DIRECTIONS:
Look through the data that follows and say how many of its lines contain "patterned", giving the number only.

RECORDS SUPPLIED:
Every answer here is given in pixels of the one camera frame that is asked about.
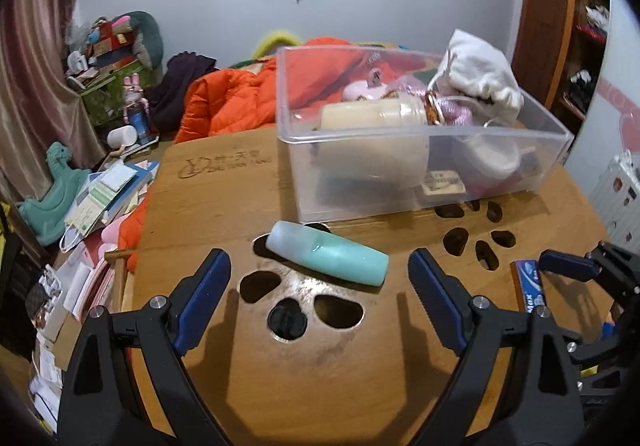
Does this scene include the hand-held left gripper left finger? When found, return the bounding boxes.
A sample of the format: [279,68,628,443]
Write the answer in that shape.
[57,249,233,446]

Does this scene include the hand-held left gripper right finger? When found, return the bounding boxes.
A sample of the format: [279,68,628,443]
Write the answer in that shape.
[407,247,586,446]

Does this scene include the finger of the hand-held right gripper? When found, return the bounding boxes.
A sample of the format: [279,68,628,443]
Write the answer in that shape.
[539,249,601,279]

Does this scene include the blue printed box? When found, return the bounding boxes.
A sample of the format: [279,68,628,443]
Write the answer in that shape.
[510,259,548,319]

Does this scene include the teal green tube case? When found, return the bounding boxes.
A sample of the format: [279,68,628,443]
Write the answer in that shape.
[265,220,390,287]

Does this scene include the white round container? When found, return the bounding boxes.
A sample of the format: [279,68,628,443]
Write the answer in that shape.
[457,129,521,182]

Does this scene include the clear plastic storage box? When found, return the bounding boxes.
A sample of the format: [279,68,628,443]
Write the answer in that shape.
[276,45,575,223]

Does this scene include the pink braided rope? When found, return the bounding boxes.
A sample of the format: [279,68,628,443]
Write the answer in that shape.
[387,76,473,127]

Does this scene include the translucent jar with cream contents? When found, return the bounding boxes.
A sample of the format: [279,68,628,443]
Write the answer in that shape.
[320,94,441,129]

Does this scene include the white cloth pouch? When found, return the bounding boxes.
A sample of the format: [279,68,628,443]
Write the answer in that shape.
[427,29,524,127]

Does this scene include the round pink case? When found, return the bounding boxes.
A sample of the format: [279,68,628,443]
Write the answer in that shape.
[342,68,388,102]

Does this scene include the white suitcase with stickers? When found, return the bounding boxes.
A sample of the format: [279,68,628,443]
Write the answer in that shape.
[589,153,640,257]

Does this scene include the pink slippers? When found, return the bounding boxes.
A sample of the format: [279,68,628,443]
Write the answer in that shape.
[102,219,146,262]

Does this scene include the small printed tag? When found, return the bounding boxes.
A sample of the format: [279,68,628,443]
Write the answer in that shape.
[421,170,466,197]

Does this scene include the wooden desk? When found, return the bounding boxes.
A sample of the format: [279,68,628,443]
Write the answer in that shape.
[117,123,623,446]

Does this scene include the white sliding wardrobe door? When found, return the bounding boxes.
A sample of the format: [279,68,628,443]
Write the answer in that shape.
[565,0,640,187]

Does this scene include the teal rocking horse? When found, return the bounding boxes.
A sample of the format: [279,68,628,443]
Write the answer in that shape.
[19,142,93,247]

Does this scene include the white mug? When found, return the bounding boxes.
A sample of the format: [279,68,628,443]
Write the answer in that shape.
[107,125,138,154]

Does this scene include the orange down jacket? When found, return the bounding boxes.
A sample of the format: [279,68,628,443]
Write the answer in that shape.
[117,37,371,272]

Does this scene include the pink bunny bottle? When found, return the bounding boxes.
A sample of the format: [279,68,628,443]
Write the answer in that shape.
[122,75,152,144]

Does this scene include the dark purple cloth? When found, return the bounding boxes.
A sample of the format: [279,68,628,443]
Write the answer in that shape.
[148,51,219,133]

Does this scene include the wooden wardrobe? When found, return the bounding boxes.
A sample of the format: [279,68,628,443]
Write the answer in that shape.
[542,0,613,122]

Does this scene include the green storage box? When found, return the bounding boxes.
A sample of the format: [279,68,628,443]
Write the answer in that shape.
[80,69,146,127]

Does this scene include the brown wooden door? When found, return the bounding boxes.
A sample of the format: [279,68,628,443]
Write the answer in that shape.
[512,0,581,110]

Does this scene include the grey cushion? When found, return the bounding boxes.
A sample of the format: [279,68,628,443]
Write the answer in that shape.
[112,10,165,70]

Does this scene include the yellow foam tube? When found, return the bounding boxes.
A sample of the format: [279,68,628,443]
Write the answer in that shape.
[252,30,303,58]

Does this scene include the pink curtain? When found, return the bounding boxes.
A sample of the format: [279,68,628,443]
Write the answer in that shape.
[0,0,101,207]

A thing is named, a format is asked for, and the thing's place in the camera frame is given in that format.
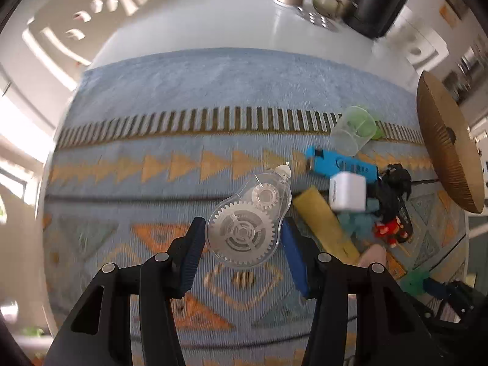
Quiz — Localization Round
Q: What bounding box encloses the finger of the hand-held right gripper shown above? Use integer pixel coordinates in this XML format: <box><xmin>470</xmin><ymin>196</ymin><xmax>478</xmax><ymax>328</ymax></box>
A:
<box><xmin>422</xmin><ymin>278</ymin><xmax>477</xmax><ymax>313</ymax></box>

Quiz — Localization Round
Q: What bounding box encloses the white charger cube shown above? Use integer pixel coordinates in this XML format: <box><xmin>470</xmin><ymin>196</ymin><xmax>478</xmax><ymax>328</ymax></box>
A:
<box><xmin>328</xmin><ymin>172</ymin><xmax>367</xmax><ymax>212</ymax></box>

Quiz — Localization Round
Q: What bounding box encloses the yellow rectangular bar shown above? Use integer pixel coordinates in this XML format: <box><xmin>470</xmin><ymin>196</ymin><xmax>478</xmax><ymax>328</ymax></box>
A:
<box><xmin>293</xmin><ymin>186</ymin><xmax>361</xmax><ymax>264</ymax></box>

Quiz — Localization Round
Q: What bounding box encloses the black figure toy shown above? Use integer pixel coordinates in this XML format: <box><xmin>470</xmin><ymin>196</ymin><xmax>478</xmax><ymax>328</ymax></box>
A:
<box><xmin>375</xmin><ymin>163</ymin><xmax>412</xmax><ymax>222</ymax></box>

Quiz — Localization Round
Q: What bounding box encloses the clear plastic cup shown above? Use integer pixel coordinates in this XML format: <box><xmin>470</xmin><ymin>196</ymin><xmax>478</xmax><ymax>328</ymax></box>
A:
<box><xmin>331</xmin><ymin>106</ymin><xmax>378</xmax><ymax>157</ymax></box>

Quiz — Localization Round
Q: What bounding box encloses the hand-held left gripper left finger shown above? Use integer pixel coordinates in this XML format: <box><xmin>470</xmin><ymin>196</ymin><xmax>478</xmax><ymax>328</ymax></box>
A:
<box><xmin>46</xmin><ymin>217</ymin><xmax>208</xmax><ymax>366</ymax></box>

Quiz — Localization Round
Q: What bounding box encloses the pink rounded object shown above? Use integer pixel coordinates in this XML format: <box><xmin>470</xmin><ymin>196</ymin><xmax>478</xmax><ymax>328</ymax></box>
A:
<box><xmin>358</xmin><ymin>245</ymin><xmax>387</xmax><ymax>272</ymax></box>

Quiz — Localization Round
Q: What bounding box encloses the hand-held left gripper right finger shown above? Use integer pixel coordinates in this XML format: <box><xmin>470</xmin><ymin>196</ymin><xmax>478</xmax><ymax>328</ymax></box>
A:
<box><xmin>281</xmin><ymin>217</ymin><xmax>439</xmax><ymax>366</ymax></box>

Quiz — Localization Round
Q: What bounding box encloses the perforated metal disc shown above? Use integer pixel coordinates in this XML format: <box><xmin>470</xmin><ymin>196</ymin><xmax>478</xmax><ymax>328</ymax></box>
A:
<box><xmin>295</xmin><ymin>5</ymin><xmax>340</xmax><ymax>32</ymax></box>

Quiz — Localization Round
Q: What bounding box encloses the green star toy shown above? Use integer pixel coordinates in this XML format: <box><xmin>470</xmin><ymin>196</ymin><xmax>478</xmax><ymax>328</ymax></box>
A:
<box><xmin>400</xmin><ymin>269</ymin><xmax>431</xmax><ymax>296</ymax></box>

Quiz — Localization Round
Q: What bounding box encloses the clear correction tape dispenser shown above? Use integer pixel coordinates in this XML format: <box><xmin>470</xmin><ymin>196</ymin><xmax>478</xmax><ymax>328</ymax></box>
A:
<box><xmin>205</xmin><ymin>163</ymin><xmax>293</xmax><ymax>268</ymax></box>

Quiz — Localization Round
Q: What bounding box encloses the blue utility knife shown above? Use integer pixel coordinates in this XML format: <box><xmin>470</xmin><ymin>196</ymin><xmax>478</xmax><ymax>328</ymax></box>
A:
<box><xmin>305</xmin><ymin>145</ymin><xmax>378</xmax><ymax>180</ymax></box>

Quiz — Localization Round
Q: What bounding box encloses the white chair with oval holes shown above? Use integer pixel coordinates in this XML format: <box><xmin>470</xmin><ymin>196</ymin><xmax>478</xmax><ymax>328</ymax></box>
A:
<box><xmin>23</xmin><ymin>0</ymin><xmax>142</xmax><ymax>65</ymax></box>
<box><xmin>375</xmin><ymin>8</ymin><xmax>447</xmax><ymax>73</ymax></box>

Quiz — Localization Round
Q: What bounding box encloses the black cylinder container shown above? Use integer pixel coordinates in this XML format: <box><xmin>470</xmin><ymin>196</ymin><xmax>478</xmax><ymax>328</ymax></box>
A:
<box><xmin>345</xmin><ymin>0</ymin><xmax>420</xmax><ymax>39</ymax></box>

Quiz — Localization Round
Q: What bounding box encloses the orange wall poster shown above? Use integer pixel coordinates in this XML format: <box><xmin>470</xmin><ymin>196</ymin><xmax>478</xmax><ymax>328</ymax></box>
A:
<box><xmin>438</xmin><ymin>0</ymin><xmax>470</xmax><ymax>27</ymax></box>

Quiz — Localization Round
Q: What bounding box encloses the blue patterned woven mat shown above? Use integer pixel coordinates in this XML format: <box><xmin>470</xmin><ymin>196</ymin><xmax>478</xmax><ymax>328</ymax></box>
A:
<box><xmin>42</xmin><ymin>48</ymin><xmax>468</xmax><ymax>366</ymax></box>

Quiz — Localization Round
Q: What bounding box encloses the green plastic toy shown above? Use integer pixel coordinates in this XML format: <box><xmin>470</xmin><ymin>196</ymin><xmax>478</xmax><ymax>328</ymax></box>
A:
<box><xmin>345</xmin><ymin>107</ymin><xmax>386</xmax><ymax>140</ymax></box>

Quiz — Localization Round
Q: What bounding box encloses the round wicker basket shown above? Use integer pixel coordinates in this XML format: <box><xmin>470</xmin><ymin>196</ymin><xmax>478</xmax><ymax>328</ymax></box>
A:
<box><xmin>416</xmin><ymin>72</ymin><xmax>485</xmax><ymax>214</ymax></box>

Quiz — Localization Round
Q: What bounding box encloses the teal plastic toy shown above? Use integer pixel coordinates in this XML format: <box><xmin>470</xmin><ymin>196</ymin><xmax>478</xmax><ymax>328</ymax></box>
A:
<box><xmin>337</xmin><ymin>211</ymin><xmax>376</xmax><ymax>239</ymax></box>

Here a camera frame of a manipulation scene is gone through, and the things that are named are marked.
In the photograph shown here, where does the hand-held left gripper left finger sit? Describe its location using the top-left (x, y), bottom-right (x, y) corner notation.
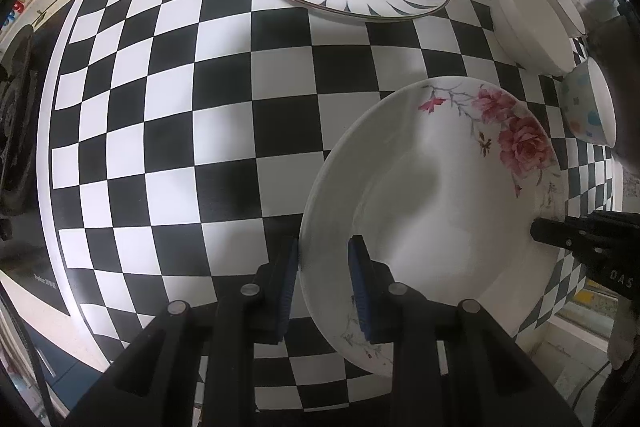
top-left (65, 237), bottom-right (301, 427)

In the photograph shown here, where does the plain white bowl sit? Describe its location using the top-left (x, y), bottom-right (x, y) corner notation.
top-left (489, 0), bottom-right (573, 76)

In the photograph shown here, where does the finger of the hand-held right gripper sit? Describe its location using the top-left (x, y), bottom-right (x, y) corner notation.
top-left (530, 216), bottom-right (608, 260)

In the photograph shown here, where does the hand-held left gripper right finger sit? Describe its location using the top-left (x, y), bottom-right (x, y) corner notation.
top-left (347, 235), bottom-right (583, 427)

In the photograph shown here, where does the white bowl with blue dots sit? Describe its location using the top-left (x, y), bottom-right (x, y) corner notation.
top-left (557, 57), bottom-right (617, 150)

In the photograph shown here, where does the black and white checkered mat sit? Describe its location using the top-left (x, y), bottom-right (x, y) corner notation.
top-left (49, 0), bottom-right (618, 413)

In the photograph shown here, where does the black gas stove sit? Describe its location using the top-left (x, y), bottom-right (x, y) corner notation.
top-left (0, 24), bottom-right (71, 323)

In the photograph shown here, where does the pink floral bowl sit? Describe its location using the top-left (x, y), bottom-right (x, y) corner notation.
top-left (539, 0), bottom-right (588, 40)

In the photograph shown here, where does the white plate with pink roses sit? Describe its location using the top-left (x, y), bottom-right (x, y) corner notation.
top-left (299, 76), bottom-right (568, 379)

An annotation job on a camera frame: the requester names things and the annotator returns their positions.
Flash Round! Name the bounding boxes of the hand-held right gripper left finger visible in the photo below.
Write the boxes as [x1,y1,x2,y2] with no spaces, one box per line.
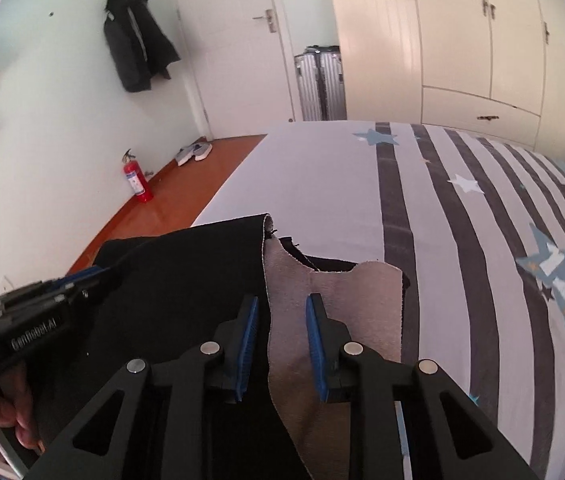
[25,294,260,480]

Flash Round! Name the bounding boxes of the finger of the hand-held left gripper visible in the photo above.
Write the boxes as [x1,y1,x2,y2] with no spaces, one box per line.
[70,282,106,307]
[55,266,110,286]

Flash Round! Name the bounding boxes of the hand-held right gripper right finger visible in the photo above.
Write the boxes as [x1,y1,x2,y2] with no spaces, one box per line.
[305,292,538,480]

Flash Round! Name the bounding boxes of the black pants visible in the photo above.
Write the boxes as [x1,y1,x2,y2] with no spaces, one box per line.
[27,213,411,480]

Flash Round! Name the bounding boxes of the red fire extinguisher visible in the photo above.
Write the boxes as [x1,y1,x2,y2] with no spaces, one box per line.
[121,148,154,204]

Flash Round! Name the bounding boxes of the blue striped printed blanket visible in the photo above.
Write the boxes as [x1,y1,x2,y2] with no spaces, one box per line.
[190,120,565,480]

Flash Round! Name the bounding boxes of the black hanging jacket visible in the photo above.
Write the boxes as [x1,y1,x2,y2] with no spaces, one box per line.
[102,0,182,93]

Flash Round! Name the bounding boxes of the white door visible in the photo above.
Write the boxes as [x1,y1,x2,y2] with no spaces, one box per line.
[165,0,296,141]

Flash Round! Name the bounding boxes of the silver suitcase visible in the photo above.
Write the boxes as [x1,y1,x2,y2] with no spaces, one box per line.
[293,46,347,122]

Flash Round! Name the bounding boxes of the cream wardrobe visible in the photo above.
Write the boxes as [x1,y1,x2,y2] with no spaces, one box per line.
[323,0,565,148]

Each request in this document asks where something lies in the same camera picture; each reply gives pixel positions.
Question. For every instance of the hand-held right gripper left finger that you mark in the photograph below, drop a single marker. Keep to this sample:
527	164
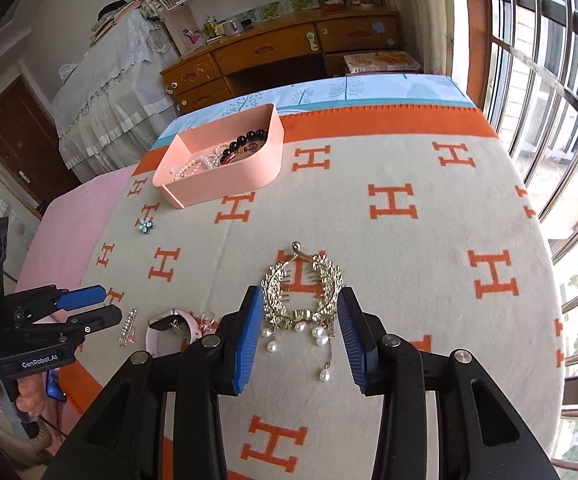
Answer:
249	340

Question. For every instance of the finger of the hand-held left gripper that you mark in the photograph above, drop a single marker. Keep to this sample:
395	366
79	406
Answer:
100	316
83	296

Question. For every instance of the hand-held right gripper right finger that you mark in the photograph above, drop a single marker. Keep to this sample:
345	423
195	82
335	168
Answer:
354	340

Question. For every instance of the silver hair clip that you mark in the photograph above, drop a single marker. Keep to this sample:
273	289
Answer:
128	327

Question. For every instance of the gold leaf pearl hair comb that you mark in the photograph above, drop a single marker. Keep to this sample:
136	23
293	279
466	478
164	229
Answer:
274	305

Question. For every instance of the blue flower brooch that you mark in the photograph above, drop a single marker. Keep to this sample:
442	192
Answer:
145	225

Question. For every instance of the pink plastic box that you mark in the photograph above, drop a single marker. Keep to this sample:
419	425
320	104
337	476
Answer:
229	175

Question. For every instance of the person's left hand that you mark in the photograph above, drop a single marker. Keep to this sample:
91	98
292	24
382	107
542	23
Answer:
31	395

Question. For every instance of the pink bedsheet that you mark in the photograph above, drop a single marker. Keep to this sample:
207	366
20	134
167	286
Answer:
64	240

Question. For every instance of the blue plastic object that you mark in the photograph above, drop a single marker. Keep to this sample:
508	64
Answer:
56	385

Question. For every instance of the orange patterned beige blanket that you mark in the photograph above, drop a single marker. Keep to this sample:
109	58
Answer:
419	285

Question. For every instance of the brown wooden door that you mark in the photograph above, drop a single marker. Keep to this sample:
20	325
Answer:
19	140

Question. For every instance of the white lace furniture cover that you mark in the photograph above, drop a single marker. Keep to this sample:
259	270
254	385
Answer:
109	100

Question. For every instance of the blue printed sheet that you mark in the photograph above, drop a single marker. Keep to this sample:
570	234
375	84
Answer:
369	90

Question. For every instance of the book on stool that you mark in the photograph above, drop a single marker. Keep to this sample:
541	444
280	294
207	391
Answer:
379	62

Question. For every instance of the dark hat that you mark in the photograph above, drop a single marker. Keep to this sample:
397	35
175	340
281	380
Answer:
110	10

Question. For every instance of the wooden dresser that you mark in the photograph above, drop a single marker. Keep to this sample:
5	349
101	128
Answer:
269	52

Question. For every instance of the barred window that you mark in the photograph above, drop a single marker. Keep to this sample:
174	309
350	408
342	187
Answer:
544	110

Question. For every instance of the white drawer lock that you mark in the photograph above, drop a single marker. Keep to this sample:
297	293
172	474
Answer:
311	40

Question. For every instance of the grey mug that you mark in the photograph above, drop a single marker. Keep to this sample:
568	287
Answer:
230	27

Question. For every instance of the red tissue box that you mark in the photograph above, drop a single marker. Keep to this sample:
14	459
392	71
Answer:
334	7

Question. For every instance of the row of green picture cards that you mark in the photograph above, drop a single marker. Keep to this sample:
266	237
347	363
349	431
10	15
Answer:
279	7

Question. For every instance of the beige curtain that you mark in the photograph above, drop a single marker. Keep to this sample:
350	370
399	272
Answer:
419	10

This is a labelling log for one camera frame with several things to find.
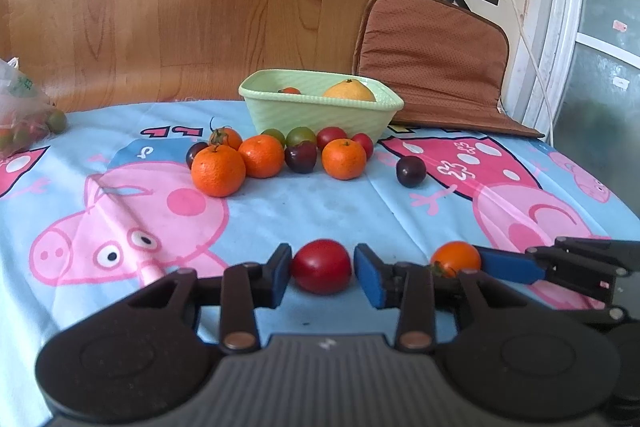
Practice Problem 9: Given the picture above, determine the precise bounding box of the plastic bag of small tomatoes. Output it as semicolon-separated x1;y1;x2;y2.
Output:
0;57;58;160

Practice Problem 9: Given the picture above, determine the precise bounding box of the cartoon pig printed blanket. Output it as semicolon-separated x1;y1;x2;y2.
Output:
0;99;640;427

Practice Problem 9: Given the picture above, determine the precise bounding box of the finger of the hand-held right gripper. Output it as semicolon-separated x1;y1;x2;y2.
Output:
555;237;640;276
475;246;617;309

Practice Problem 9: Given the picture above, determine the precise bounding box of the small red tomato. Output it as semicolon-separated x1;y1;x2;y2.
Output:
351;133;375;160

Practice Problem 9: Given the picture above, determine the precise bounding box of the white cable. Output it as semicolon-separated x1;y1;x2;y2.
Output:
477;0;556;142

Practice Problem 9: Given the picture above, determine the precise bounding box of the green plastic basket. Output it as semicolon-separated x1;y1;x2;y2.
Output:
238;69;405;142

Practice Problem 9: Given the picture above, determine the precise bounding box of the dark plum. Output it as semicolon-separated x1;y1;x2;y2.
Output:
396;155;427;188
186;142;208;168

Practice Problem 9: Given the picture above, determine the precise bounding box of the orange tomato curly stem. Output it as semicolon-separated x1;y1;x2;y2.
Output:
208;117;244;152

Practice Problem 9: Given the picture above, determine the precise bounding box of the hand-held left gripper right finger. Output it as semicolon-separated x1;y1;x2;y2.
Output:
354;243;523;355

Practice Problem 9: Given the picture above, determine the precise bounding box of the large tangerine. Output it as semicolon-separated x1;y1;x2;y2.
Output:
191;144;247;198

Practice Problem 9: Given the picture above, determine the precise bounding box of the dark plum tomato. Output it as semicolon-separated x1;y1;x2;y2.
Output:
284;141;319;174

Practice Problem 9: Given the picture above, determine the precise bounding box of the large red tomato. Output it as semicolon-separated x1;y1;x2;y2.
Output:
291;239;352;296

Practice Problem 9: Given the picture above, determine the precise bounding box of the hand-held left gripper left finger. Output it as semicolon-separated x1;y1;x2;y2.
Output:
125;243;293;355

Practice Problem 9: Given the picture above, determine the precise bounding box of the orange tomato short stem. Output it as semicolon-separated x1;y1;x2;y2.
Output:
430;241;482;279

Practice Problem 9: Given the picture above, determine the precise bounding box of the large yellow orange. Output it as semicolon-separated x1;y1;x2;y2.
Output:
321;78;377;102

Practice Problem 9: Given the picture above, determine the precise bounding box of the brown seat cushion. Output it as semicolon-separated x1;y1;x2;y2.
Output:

WRITTEN REPLY:
2